Candidstraße connects seven lanes to the Brudermühlbrücke bridge. Of the four lanes running in the eastern direction, the outer two become turning lanes to Candidplatz, in the opposite direction there is an access lane from Candidplatz. This leaves four lanes for the continuous part of the Mittlerer Ring.

At Candidplatz, Candidstraße is connected to the Pilgersheimer Straße - Schönstraße axis, which runs roughly parallel to the Isar in a north-south direction. East of Candidplatz, Candidstraße has to cross the Isar slope (Candidberg). The road is divided into two parts.

At ground level, a six-lane road runs in serpentines upwards along the slope and there serves as a connection to the Tegernseer Landstraße, which runs north along the edge of the slope, and the Grünwalder Straße, which runs south. This branch runs past the Grünwalder Stadion.

The four-lane part, comprising the Mittlere Ring, crosses the Candidplatz and the Auer Mühlbach as an elevated through road (called Candidhochstraße or Candidbrücke) and then connects with the Isar slope below the serpentine of the first branch. From there, the road runs in four lanes in the Candidtunnel to the eastern part of the Tegernseer Landstraße, which here is led in a ditch. The elevated road has noise barriers painted yellow-green on both sides. A photovoltaic system is installed on the southern wall.

The Bäcker-Kunstmühle (former gristmill), demolished in 1973, was located in the loop between the street at ground level and the Hochstraße.
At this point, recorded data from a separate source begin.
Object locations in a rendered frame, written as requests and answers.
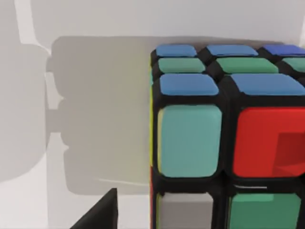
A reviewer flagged multicoloured puzzle cube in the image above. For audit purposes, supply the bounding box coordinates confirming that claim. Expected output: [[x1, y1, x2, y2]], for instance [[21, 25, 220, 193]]
[[149, 43, 305, 229]]

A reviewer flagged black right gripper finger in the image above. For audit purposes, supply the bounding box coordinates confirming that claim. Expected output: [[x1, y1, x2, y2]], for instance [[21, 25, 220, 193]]
[[69, 187, 118, 229]]

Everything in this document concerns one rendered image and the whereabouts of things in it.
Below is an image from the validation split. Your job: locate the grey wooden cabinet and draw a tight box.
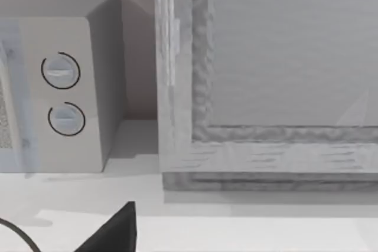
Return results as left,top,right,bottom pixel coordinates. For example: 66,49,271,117
153,0,378,192

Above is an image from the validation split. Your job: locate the pale round microwave knob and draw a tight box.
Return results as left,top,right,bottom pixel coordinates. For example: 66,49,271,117
47,101,86,137
41,51,82,90

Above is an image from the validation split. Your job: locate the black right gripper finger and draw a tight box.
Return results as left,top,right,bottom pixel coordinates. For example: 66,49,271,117
74,201,138,252

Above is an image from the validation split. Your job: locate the thin black curved cable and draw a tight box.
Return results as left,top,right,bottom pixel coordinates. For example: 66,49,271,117
0,218,42,252

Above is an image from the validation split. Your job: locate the pale microwave oven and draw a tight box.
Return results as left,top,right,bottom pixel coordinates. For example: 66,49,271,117
0,0,128,174

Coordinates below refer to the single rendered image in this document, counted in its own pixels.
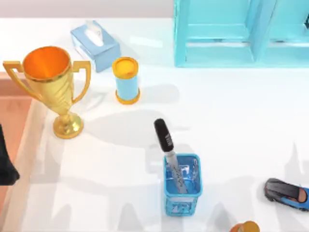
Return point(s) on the black marker pen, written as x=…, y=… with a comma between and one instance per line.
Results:
x=165, y=140

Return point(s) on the blue and orange can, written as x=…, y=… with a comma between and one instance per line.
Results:
x=126, y=83

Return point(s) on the blue tissue box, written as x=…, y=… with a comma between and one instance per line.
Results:
x=103, y=54

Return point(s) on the light blue rack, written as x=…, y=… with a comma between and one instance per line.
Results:
x=217, y=53

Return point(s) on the blue mesh pen holder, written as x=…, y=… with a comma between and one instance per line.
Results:
x=184, y=204

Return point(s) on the gold trophy cup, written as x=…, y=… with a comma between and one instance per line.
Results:
x=51, y=79

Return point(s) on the shallow salmon-coloured box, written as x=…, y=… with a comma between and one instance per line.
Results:
x=14, y=108

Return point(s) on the orange round object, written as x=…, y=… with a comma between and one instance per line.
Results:
x=246, y=227

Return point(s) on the grey and blue shoe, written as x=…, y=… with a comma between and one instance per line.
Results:
x=285, y=191

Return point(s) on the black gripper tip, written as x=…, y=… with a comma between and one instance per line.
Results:
x=6, y=166

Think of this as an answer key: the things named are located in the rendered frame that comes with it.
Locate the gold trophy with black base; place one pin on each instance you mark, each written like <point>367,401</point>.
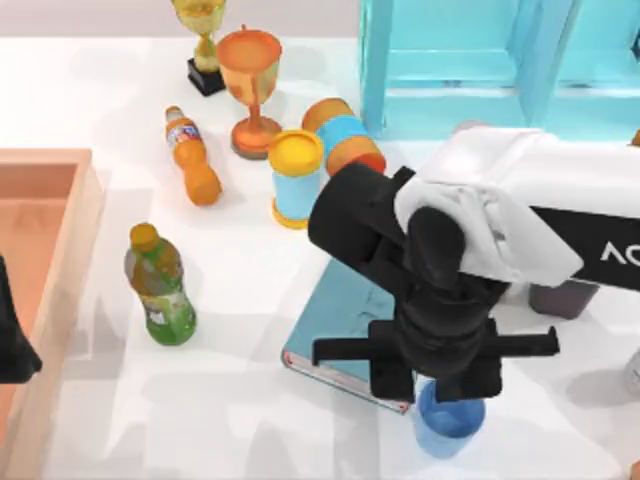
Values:
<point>205,30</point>

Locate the salmon-coloured shallow box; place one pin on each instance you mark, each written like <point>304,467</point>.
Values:
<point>50,225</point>

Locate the light blue book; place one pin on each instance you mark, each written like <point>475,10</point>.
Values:
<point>345,310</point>

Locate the light blue rack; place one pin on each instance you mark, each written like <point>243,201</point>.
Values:
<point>450,60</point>

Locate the orange bottle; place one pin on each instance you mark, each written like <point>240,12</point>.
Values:
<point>192,160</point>

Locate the grey cup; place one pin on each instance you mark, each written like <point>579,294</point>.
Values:
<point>560,300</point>

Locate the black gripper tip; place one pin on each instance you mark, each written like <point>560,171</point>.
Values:
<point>12,345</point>

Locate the blue cup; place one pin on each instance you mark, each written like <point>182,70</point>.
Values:
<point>445,425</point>

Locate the orange trophy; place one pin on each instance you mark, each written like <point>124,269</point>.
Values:
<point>250,75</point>

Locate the small orange object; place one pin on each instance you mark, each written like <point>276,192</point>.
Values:
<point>636,139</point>

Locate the orange and blue can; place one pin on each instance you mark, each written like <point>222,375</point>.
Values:
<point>295,180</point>
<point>340,130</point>

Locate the green bottle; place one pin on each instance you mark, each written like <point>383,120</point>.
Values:
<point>162,295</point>

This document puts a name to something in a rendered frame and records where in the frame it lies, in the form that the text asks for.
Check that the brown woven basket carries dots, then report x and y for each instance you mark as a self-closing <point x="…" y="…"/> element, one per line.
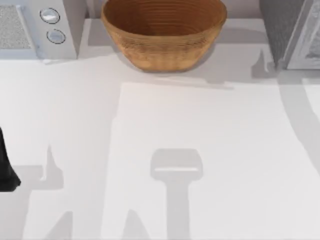
<point x="162" y="47"/>

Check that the pale microwave oven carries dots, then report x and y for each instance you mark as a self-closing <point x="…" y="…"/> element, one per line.
<point x="67" y="27"/>

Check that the round silver microwave knob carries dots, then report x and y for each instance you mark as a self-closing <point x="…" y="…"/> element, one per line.
<point x="56" y="36"/>
<point x="49" y="15"/>

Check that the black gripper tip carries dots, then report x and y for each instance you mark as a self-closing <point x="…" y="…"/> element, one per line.
<point x="6" y="172"/>

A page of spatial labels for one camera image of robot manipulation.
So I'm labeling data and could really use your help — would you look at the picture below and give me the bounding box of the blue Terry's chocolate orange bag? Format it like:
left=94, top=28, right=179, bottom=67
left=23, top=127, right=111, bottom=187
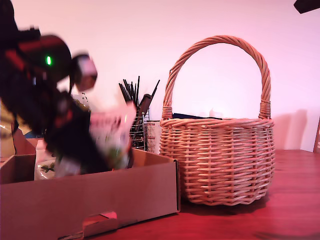
left=172, top=112, right=224, bottom=121

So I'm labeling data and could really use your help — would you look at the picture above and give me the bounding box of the brown cardboard box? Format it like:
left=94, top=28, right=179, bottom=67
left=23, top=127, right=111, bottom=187
left=0, top=124, right=182, bottom=240

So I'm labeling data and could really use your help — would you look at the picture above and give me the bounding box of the white canister with red label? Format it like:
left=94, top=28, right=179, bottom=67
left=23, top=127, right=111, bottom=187
left=145, top=119, right=161, bottom=155

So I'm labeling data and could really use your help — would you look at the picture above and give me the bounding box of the wooden board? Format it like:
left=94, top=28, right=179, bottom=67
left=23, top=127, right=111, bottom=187
left=312, top=117, right=320, bottom=154

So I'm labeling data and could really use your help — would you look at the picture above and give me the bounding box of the chrome wire utensil holder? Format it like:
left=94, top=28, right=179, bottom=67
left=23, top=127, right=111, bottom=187
left=129, top=108, right=151, bottom=152

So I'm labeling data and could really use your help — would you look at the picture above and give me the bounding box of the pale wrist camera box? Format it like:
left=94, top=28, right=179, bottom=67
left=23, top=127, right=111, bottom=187
left=72, top=52, right=99, bottom=92

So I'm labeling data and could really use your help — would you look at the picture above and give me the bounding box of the brown utensil handle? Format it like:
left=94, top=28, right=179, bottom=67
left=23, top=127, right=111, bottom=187
left=136, top=93, right=153, bottom=118

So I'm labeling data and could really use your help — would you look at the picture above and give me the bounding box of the woven wicker basket with handle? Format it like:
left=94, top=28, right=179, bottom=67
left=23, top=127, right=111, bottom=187
left=159, top=34, right=277, bottom=207
Today, the Kraftwerk Bäckermühle (power station) and a medical and office centre are located on the site.

== History ==
The construction of Candidstraße with the access to Tegernseer Landstraße and Grünwalder Straße took place between 1955 and 1957. The construction of Candidbrücke and Candidtunnel for the crossing between Candidplatz and Grünwalder Straße followed between 1967 and 1969.

== Naming ==
Candidstraße, Candidtunnel and Candidplatz are named after Peter Candid, a Flemish painter and graphic artist who lived and worked in Munich from 1586 to 1628.